In osteoarthritis, chondrocytes respond differently to loading with different mechanotransduction pathways involved (Millward-Sadler and Salter 2004; Lohberger et al. 2019). IVD cells similarly respond differently in degeneration, and through different pathways (Le Maitre et al. 2009; Gilbert et al. 2013). In relation to the SGP, VGIC mechanotransduction is altered in osteoarthritic AC (Srinivasan et al. 2015), as is the basic chondrocyte electrophysiological response (Millward-Sadler et al. 2000). This altered mechanotransduction is thought to be driven by a change to the cell phenotype as well as changes in the ECM. Indeed, as was discussed earlier, degenerated IVD and AC have been shown to generate an altered SGP under loading.
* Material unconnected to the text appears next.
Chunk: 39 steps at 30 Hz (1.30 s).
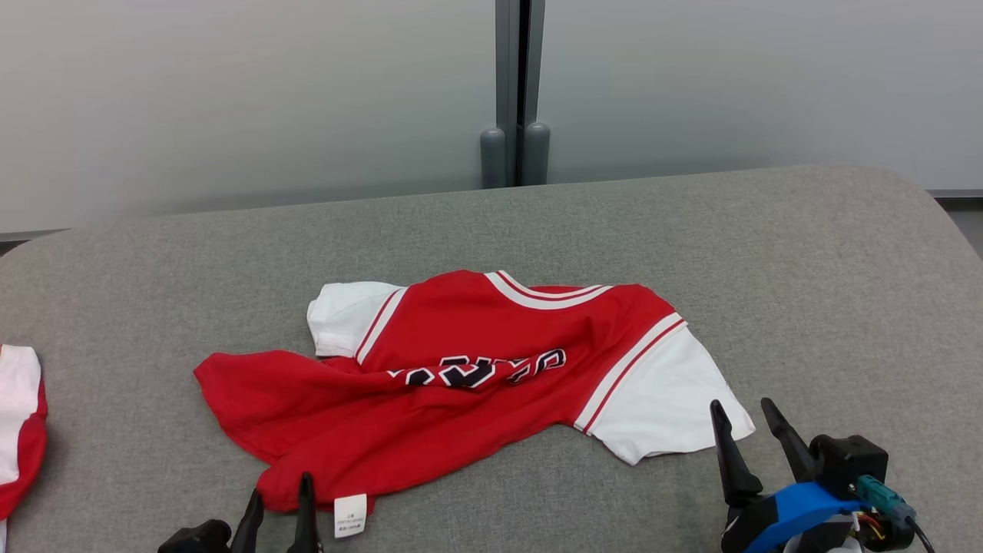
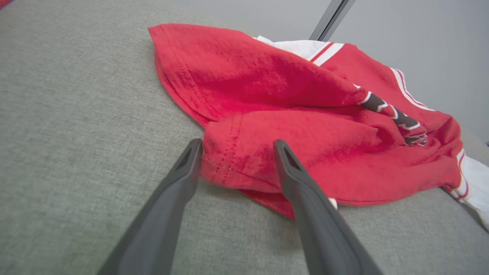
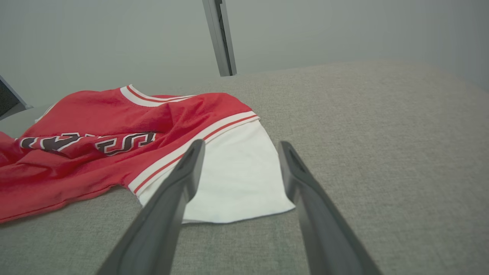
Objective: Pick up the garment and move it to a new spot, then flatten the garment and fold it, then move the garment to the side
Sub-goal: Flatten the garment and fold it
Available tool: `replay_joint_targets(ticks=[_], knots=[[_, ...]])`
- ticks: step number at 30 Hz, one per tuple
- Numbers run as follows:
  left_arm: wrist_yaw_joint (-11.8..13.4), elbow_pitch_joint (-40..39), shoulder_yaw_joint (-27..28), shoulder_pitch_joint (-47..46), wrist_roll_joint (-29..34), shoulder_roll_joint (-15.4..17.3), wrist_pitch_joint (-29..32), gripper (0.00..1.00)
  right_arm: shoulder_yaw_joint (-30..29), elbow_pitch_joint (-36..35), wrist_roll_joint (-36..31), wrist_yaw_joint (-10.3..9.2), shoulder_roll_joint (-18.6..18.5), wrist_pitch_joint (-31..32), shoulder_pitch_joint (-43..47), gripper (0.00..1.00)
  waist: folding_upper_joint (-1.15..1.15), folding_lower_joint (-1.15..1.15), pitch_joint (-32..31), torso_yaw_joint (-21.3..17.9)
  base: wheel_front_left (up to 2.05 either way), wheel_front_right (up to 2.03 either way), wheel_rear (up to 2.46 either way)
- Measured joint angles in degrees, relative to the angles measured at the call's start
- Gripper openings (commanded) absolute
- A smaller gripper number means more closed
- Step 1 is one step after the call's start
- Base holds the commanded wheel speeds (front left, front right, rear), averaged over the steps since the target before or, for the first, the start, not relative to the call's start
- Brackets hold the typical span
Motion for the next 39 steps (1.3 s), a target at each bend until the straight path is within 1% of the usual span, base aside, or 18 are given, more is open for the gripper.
replay_joint_targets(ticks=[9,12,18,25,30,31,32,33,34,35,36,37,39], knots=[[-0.2,-0.3,-0.4,-1.0,0.4,0.2,0.0,1.00,0.0,0.1,0.3,0.00,0.0,0.0,-0.6,1.00,0.00,0.00,1.1,0.0,0.00,0.00,0.00],[-0.2,-0.9,1.2,-1.4,1.4,0.8,0.0,1.00,0.0,0.2,0.4,0.00,0.0,0.0,-0.8,1.00,0.00,0.00,1.5,0.1,0.00,0.00,0.00],[-0.2,-0.7,1.2,-1.7,1.5,0.9,0.0,1.00,0.2,0.3,0.7,0.00,0.0,0.0,-1.0,1.00,0.00,0.00,1.9,0.1,0.00,0.00,0.00],[-0.2,1.6,-2.3,-2.3,-3.8,1.8,0.0,1.00,0.3,0.3,0.7,0.00,0.0,0.0,-1.1,1.00,0.00,0.00,2.0,0.0,0.00,0.00,0.00],[-0.2,1.3,-4.6,-2.4,-7.4,2.7,0.0,1.00,0.1,0.3,0.8,0.00,0.0,0.0,-1.1,1.00,0.00,0.00,1.9,0.2,0.00,0.00,0.00],[-0.2,1.2,-4.8,-2.3,-7.8,2.8,0.0,0.98,0.0,0.3,0.8,0.00,0.0,0.0,-1.1,1.00,0.00,0.00,1.9,0.3,0.00,0.00,0.00],[-0.2,1.0,-5.1,-2.3,-8.1,3.0,0.0,0.93,0.0,0.3,0.8,0.00,0.0,0.0,-1.1,1.00,0.00,0.00,1.8,0.4,0.00,0.00,0.00],[-0.2,0.7,-5.5,-2.3,-8.3,3.2,0.0,0.91,0.0,0.4,0.8,0.00,0.0,0.0,-1.1,1.00,0.00,0.00,1.7,0.5,0.00,0.00,0.00],[-0.2,0.4,-5.9,-2.2,-8.6,3.2,0.0,0.84,-0.1,0.4,0.8,0.00,0.0,0.0,-1.1,1.00,0.00,0.00,1.7,0.7,0.00,0.00,0.00],[-0.2,0.1,-6.2,-2.0,-8.8,3.3,0.0,0.82,-0.1,0.4,0.9,0.00,0.0,0.0,-1.1,1.00,0.00,0.00,1.6,0.8,0.00,0.00,0.00],[-0.2,-0.2,-6.4,-1.8,-9.0,3.3,0.0,0.75,0.0,0.4,1.0,0.00,0.0,0.0,-1.1,1.00,0.00,0.00,1.4,1.0,0.00,0.00,0.00],[-0.2,-0.4,-6.8,-1.4,-9.1,3.3,0.0,0.64,0.0,0.4,1.2,0.00,0.0,0.0,-1.0,1.00,0.00,0.00,1.4,1.2,0.00,0.00,0.00],[-0.2,-0.8,-8.0,-0.9,-9.2,3.4,0.0,0.63,0.1,0.4,1.4,0.00,0.0,0.0,-1.0,1.00,0.00,0.00,1.2,1.5,0.00,0.00,0.00]])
As the mechanotransduction pathway between the SGP and healthy/degenerate cells is so complex, much more work needs to be done to elucidate the relationship between the SGP, the composition of the ECM and the cell response.

Conclusion

Difficulties in quantifying the piezoelectric response of cartilage and the IVD has hampered the evidence for its physiological relevance. The reported small values of piezoelectricity may be an underestimation at the macro-scale, as higher shear-piezoelectric responses may be more relevant in modifying other mechanisms in the SGP, particularly the streaming potential. This may be particularly true for degenerated tissues, where a reduced water content, stiffer matrix and altered biomechanics all support a greater role for piezoelectricity. The relevance of the SGP to mechanotransduction is not as clear; a definitive link has been demonstrated but the precise relationship between the magnitude of Donnan, diffusion or streaming potential and the cell response, likely through VGICs, is yet to be elucidated. Further, the relevance of piezoelectricity to the cell response has only been inferred. Numerical models, that have so far neglected ferroelectric effects, could be of great use in this regard, particularly as new evidence supports a direct link between strain and the SGP. Only further investigations, particularly in isolated biological components and comprehensive numerical models, may elucidate the true physiological significance of piezoelectricity.